Chart interaction: Click chart elements to drill into underlying detail where enabled; hover for extra context and exact values; zoom time-series views where available. Export and sharing: Export charts as images for presentations and reports; download the underlying tabular data for analysis outside Elementum; share chart configurations with collaborators when your permissions allow.

Layout

Visual styling: Set chart titles and descriptions; choose color schemes for brand consistency; adjust legend placement and formatting; customize axis labels and number formats. Placement and display: Control chart size and position within dashboards; use layouts that adapt for mobile viewing where supported; arrange charts in grid layouts for organized dashboard views.

Example configurations

Use these as templates; rename sources and fields to match your App.
  • Line chart — Sum of deal value by month, filter status = Closed Won (revenue trend).
  • Donut chart — Count of opportunities by stage (pipeline mix).
  • Line chart — Average survey rating by week.
  • Bar chart — Count of tickets by priority.
  • Single value — Average completion time on Task records, filter by team.
  • Pie chart — Sum of hours by project type.
  • Bar chart — Sum of amount by budget vs. actual category.
  • Single bar — Sum of expenses by department.

Performance

  • Prefer shorter time windows, heavier aggregation, and filters so each chart returns fewer points.
  • Align refresh frequency with how often the data changes; use manual refresh for rarely viewed boards.
  • Group and filter on fields that are practical for your data source (indexed or selective where possible).
  • Move heavy logic into Calculations instead of pushing complex expressions into the chart query alone.
Very large result sets or deep aggregations can slow dashboards. Favor focused charts and summary widgets for broad exploration.

Design and metric hygiene

  • Clarity — Titles that state the measure and period; chart type that matches the question; limit color categories to a small set; show units on axes and labels.
  • Layout — Important metrics first; group related charts; keep styling consistent across a dashboard.
  • Definitions — Document what each metric means, reuse the same calculation for the same KPI, and review definitions when fields change.
  • Access — Apply permissions appropriate to sensitive metrics; align dashboard access with data access policies.

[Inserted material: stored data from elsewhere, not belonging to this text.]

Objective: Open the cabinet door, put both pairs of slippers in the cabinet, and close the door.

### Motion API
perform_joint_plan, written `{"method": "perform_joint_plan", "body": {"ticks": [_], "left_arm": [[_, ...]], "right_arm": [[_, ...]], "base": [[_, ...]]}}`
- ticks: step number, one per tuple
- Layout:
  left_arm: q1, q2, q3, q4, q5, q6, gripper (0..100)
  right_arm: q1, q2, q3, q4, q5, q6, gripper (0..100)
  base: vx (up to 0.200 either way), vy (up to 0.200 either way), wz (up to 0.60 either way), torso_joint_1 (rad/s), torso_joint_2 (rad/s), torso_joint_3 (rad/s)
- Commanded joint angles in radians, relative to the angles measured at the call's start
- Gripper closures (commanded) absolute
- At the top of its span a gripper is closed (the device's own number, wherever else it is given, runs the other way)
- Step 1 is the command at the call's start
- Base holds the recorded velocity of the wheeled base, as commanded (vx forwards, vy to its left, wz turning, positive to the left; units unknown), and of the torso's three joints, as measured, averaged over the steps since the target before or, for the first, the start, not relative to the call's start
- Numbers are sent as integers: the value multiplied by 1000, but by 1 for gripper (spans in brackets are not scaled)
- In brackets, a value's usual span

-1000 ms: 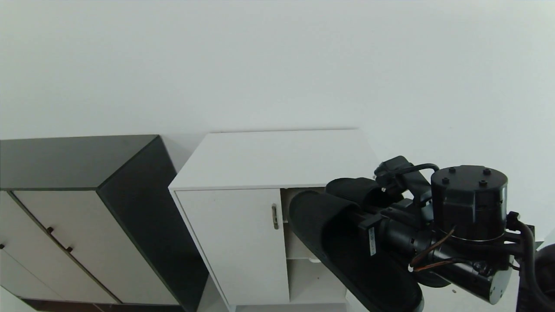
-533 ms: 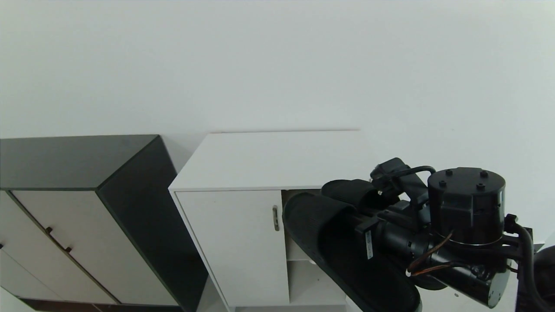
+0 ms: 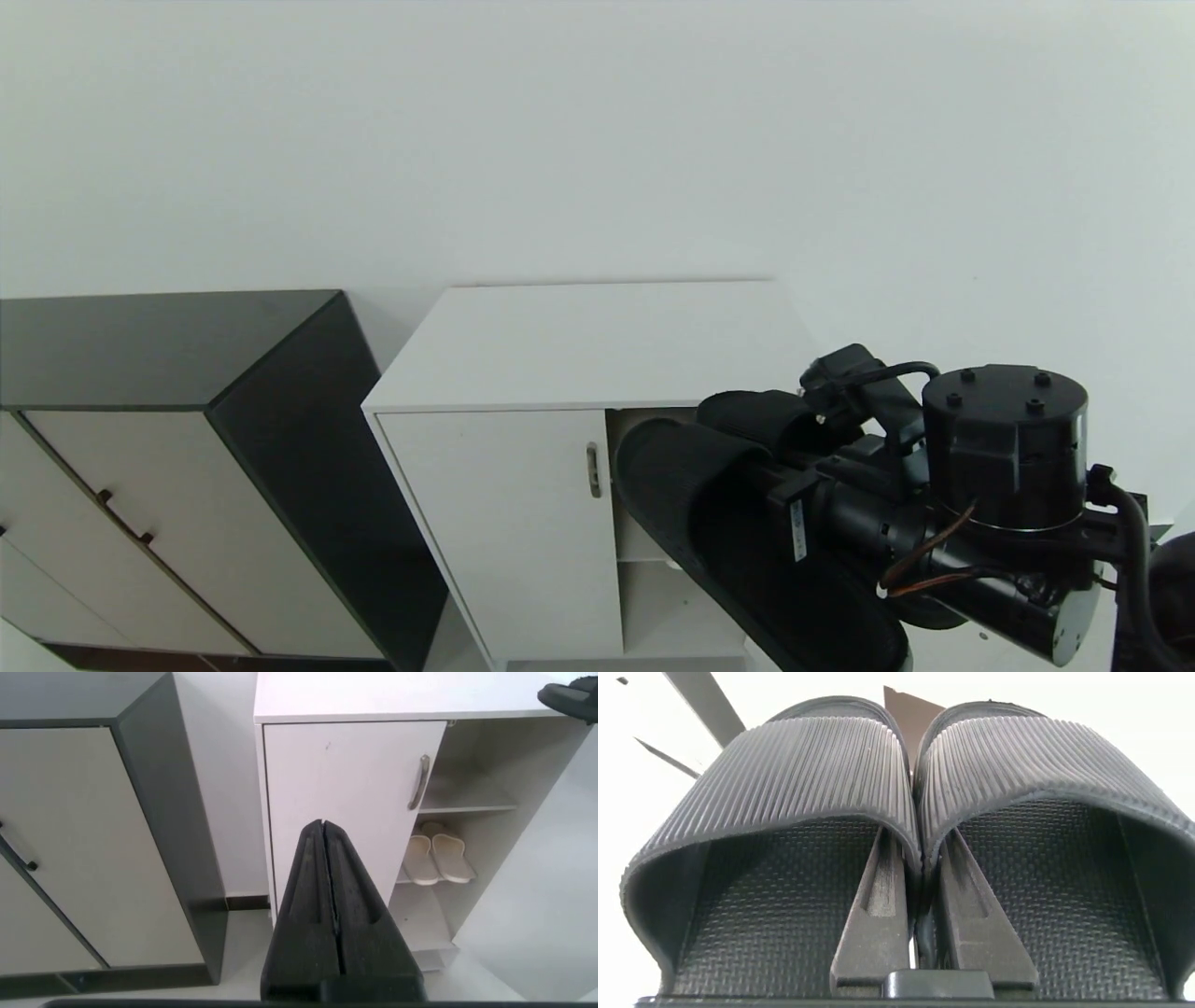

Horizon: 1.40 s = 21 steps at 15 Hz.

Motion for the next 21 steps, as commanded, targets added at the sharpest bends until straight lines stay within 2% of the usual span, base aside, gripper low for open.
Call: {"method": "perform_joint_plan", "body": {"ticks": [1, 6, 21], "left_arm": [[0, 0, 0, 0, 0, 0, 100], [-1, 0, 0, 0, 0, 0, 100], [0, 0, 0, 0, 0, 0, 100]], "right_arm": [[0, 1, 0, -1, 0, 0, 100], [0, 2, 2, -1, 0, 0, 100], [0, 2, 6, -1, -2, -2, 100]], "base": [[0, 0, 0, 0, 0, 0], [0, 0, 0, -39, 78, 46], [0, 0, 0, -206, 519, 304]]}}
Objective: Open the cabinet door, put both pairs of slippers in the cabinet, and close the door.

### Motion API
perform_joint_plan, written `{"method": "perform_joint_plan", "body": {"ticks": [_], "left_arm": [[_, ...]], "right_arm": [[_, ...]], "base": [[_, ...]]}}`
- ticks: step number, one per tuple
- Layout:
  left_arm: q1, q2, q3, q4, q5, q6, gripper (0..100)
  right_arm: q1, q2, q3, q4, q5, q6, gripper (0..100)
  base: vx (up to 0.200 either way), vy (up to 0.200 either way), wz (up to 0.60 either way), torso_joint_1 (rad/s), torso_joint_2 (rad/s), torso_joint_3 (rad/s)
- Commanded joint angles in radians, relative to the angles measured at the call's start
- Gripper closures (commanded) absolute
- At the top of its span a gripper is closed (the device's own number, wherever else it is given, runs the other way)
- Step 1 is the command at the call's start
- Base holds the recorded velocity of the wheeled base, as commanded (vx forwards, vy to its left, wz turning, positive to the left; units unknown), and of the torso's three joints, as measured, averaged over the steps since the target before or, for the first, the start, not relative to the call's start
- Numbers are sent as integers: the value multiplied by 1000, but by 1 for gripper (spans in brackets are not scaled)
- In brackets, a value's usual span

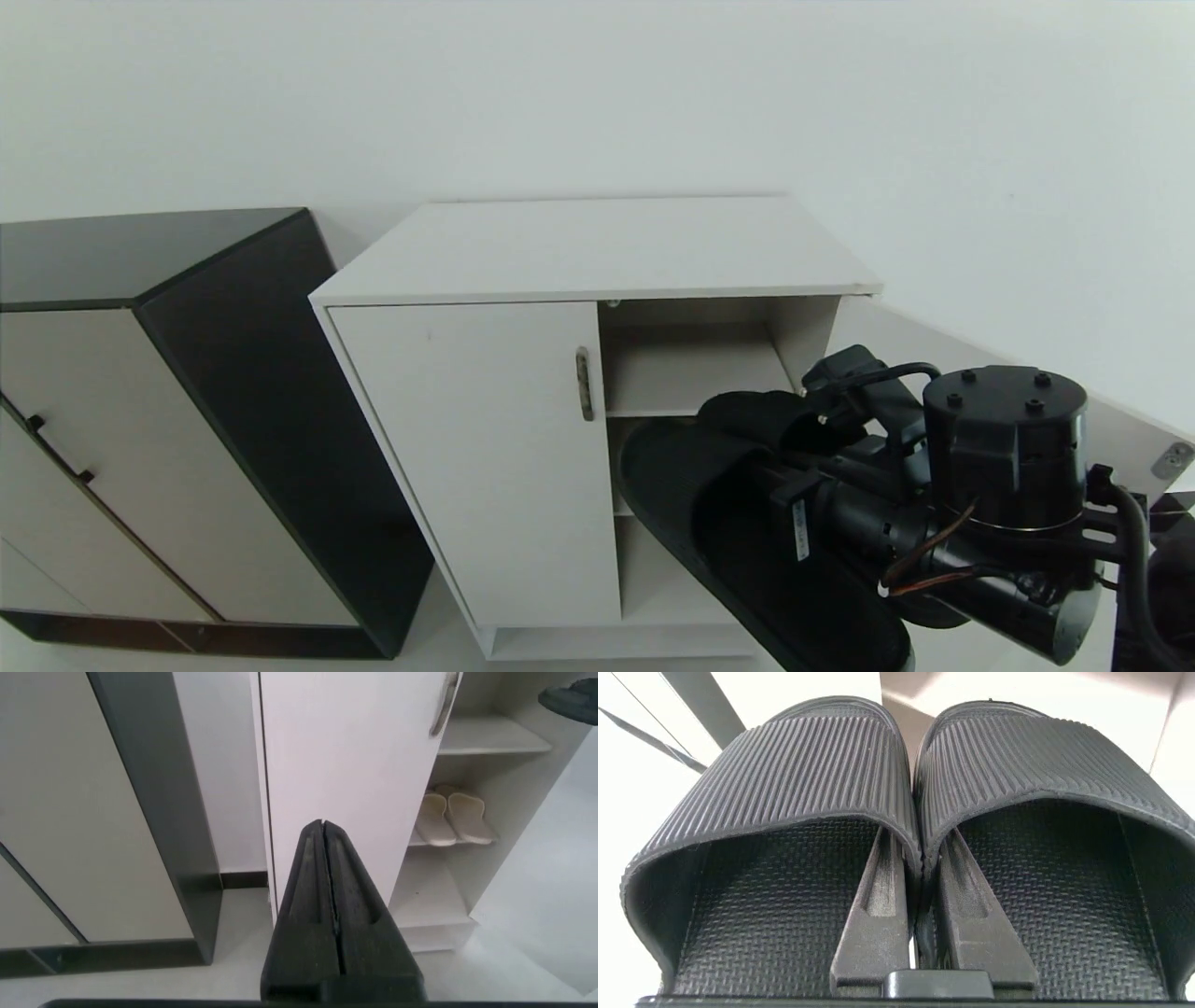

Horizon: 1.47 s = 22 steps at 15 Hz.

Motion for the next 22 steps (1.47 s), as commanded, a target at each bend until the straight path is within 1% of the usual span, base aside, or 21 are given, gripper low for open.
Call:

Work with other Elementum features

  • Tables — Charts can follow table filters and table calculations where wired together; table updates flow to chart data.
  • Automations — Automations react to record and system events, not to chart widgets directly. Use data changes (for example field thresholds on underlying records) or schedules to drive notifications, reports, and workflows that relate to the same metrics you chart.
  • Flows and approvals — Track duration, volume, and outcomes with charts to spot bottlenecks in approval and other processes.
  • Data mining — Chart quality or volume metrics to monitor data mining outcomes and source health where you store those values in Elements or Tables.